[What the task requires]: Below are the records; count how many of their lines hold the string "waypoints" and give the number alone.

[Excerpted data]:
────────────────────
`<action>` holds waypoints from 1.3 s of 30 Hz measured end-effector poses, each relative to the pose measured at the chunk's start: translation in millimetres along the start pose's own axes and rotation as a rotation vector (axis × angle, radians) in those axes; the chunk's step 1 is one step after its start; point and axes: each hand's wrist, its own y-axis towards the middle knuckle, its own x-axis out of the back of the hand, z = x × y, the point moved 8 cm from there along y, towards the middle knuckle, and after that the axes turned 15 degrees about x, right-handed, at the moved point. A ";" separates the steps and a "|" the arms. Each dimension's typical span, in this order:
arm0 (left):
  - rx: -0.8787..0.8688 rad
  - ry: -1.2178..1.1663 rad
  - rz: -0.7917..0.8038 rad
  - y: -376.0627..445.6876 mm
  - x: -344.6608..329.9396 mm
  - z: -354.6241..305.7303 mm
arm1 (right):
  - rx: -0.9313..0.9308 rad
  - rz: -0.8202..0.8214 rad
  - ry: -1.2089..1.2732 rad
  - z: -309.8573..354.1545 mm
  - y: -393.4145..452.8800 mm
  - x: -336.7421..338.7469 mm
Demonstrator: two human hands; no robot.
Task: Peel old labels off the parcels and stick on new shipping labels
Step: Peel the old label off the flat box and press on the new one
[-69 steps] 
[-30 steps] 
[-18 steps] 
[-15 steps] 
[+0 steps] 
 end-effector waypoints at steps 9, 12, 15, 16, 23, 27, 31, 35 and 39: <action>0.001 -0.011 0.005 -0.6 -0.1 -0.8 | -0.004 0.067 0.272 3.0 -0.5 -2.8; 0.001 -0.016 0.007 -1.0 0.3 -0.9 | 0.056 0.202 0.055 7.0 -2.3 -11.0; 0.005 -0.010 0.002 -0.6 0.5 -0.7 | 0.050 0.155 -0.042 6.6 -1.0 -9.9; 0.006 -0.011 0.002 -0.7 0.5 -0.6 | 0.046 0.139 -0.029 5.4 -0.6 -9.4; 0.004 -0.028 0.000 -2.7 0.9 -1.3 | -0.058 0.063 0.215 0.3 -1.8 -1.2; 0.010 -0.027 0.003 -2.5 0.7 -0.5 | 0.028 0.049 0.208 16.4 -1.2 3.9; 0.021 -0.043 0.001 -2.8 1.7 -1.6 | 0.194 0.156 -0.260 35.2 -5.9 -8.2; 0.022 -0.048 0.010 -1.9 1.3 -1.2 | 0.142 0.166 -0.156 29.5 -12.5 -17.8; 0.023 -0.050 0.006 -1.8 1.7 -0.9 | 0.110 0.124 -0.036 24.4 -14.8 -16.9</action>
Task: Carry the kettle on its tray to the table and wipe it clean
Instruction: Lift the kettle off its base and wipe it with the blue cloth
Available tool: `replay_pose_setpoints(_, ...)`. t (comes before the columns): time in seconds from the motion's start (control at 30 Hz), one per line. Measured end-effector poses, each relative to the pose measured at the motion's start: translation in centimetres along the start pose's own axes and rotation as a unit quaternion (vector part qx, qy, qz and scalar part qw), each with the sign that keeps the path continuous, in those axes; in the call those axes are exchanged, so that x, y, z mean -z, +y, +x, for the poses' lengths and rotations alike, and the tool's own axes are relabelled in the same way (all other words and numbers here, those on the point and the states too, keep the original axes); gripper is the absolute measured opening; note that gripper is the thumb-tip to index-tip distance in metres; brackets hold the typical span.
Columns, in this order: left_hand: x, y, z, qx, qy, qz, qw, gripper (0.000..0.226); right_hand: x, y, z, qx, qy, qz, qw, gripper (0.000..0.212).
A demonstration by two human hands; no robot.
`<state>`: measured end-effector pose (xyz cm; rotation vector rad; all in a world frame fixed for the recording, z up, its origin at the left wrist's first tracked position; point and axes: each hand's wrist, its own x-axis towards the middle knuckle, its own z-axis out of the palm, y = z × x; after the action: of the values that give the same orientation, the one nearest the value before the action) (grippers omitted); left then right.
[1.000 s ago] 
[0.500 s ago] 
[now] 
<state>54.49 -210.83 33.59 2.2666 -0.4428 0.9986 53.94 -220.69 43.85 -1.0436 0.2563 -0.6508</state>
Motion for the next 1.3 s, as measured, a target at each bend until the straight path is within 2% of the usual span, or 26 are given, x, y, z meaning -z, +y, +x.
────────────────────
[Final answer]: 2